▸ **EXERCISE BRIEF**
Repeat exactly the lines from the start of the records below through the line that contains "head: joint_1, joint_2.", including both.

[Items from a data source]
────────

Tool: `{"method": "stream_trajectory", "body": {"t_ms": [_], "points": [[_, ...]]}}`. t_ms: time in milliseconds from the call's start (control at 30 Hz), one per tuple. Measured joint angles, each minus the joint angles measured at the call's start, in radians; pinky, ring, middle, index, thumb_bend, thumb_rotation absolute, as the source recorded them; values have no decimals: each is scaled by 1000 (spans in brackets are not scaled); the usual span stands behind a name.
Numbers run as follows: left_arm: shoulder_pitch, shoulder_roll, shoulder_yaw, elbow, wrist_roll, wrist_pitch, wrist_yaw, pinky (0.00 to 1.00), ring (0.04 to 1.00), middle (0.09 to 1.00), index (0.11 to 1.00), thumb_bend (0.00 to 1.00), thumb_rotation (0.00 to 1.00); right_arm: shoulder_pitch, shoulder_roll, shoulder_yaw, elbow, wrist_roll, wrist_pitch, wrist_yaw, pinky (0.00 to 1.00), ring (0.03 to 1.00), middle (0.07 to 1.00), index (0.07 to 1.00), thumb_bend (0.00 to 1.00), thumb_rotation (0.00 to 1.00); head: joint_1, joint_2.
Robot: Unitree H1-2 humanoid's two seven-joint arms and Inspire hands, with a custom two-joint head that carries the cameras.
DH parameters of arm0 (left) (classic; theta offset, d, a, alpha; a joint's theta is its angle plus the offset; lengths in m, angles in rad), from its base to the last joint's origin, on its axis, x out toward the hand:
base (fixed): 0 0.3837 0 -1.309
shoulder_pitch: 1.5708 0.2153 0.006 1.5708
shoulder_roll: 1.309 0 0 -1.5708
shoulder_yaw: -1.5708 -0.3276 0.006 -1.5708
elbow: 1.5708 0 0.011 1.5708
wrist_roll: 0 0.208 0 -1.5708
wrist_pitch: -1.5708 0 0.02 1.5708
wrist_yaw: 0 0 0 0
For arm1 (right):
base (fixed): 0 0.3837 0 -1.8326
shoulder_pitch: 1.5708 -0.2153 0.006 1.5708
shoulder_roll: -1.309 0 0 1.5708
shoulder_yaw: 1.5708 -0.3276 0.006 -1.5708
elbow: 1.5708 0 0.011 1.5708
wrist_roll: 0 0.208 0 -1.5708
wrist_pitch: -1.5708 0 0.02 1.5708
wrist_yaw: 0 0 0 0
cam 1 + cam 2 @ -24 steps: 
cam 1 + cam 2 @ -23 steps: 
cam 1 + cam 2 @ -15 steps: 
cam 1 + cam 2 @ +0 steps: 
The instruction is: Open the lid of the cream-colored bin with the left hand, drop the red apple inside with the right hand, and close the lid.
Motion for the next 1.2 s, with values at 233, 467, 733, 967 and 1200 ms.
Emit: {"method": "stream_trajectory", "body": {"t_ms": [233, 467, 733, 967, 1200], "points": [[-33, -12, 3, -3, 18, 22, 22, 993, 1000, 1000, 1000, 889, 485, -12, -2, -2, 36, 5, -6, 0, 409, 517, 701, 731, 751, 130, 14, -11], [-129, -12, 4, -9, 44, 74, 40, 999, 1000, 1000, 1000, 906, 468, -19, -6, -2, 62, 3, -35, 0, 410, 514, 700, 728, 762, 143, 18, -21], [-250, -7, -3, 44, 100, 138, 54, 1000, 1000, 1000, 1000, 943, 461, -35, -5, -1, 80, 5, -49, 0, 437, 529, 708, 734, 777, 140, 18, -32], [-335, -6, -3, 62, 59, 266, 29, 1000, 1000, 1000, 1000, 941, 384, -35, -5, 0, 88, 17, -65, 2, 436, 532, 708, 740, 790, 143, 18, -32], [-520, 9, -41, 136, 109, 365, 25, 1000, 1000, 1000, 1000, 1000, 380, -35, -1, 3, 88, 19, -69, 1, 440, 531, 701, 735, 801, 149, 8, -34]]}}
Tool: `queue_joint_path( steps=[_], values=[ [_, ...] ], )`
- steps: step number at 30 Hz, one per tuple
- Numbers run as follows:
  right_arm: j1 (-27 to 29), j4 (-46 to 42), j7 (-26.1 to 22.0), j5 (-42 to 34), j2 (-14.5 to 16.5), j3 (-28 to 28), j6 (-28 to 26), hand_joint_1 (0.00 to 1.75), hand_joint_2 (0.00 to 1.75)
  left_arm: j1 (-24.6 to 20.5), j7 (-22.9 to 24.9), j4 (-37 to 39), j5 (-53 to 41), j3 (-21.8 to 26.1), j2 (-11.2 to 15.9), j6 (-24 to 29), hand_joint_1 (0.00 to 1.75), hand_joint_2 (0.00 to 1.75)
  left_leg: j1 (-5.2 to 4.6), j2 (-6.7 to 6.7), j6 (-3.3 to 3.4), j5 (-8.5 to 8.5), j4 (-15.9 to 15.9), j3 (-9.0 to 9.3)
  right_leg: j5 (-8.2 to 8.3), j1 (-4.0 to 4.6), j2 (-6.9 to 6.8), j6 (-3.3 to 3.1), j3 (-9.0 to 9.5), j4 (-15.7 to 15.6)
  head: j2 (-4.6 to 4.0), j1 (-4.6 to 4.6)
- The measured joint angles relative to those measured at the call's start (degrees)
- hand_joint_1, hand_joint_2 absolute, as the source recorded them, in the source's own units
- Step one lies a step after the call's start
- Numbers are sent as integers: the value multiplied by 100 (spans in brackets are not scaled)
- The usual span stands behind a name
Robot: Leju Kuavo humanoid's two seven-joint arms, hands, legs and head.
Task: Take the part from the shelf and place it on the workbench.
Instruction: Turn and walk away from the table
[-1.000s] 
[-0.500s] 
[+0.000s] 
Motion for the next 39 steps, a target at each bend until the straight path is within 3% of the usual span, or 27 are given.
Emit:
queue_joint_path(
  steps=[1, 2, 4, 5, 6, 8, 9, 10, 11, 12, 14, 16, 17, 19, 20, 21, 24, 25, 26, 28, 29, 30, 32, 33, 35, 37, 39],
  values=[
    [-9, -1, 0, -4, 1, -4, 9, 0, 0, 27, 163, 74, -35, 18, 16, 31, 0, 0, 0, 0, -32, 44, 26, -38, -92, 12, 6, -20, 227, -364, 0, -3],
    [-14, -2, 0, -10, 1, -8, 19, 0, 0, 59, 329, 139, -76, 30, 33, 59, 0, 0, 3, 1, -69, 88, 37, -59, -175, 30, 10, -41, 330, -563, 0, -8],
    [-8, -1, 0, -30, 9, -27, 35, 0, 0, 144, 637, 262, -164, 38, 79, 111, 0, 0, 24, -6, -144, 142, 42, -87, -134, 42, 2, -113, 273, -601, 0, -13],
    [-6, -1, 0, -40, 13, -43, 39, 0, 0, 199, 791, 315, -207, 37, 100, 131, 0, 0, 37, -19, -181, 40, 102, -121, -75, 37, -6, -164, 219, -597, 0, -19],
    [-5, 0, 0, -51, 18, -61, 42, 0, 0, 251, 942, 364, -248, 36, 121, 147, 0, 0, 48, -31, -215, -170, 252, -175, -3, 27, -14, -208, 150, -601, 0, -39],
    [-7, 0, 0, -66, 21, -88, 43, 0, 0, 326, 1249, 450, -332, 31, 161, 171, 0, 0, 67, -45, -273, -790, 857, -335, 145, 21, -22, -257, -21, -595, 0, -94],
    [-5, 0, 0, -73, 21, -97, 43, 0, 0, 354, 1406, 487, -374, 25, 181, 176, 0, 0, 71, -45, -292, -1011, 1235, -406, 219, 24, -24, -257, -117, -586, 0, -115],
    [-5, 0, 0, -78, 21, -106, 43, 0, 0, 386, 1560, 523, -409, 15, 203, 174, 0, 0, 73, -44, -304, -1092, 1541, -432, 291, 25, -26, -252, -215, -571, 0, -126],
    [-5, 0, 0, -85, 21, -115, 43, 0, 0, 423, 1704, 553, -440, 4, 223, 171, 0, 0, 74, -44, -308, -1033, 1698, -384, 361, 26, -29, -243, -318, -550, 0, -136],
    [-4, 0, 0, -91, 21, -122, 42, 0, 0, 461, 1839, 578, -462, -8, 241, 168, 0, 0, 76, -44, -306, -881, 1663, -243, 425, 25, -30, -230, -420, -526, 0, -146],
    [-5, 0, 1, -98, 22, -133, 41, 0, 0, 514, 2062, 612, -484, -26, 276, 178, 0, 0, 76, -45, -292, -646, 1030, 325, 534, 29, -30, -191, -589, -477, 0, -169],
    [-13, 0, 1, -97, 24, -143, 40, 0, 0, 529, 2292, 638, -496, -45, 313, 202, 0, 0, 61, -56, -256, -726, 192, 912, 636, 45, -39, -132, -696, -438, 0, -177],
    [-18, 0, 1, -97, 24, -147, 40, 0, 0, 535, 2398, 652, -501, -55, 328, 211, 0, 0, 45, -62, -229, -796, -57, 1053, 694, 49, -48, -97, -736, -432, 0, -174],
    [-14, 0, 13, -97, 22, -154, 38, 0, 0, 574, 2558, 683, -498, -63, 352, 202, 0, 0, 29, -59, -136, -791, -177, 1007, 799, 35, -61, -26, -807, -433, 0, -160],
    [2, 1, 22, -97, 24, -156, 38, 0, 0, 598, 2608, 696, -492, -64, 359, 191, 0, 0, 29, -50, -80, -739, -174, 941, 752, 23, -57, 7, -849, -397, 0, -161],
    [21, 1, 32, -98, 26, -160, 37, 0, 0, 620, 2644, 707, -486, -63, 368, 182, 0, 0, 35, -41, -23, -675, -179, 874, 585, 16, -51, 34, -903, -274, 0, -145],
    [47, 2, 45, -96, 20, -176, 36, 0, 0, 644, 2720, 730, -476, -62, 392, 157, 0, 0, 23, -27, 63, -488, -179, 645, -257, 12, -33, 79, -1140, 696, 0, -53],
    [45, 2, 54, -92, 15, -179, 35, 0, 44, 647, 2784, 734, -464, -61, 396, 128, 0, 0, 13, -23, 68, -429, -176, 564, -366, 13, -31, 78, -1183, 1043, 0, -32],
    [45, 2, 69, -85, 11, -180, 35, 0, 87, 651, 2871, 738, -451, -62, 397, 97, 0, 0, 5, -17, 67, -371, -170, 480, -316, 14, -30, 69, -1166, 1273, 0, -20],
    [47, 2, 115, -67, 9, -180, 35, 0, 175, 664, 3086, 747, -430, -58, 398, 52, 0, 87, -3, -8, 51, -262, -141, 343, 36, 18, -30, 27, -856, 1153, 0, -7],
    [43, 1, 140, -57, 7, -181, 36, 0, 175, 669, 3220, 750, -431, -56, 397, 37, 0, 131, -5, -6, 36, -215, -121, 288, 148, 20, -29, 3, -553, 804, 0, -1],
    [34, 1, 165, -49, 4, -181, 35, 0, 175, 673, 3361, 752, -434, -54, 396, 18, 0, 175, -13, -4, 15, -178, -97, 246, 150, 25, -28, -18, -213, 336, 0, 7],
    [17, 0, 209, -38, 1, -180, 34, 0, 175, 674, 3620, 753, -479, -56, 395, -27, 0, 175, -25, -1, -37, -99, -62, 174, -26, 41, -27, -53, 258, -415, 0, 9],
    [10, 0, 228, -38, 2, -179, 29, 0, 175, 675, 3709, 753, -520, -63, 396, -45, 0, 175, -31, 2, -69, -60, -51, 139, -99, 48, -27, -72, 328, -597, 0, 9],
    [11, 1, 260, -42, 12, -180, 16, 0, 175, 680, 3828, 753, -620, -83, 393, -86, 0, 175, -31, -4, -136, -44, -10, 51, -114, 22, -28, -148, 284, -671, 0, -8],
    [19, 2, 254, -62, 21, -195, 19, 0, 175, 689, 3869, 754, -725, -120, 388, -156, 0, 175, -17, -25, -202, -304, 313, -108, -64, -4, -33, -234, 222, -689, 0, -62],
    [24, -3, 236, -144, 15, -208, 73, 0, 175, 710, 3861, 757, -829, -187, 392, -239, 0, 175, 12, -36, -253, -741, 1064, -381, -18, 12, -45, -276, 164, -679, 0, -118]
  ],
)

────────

▸ **PROBLEM SOLUTION**
Tool: `{"method": "stream_trajectory", "body": {"t_ms": [_], "points": [[_, ...]]}}`. t_ms: time in milliseconds from the call's start (control at 30 Hz), one per tuple. Measured joint angles, each minus the joint angles measured at the call's start, in radians; pinky, ring, middle, index, thumb_bend, thumb_rotation absolute, as the source recorded them; values have no decimals: each is scaled by 1000 (spans in brackets are not scaled); the usual span stands behind a name.
Numbers run as follows: left_arm: shoulder_pitch, shoulder_roll, shoulder_yaw, elbow, wrist_roll, wrist_pitch, wrist_yaw, pinky (0.00 to 1.00), ring (0.04 to 1.00), middle (0.09 to 1.00), index (0.11 to 1.00), thumb_bend (0.00 to 1.00), thumb_rotation (0.00 to 1.00); right_arm: shoulder_pitch, shoulder_roll, shoulder_yaw, elbow, wrist_roll, wrist_pitch, wrist_yaw, pinky (0.00 to 1.00), ring (0.03 to 1.00), middle (0.07 to 1.00), index (0.07 to 1.00), thumb_bend (0.00 to 1.00), thumb_rotation (0.00 to 1.00); head: joint_1, joint_2.

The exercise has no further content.